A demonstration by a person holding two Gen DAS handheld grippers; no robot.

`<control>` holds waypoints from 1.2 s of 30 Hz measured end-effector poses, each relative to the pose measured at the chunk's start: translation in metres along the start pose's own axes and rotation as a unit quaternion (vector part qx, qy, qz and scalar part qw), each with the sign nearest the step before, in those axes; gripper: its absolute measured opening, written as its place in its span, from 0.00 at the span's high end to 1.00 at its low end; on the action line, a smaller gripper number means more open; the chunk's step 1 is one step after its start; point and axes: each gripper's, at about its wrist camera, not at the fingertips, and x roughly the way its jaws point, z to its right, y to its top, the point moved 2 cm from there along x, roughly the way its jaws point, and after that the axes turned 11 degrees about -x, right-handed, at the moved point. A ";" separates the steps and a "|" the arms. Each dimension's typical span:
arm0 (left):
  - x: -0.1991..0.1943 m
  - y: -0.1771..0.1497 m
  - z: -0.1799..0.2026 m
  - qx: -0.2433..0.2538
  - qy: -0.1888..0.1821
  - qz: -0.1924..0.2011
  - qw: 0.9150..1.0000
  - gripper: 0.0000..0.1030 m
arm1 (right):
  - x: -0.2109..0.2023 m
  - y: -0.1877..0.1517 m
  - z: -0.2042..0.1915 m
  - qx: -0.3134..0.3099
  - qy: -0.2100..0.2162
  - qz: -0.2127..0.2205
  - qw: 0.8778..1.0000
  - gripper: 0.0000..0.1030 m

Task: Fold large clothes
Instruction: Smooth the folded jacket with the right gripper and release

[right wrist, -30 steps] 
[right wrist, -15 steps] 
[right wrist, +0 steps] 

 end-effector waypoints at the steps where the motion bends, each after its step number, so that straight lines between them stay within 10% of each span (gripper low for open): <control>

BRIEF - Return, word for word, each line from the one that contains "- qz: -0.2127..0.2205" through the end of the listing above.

RESPONSE -
  - qz: -0.2127..0.2205
  - qw: 0.8778..1.0000
  - gripper: 0.0000..0.1030 m

Task: Fold large clothes
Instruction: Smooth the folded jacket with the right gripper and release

[right wrist, -30 steps] 
[right wrist, -15 steps] 
[right wrist, +0 steps] 

 end-effector waypoints at the steps where the motion bends, each after its step number, so that straight lines between them stay within 10% of each span (gripper low for open): <control>

The response above is complete.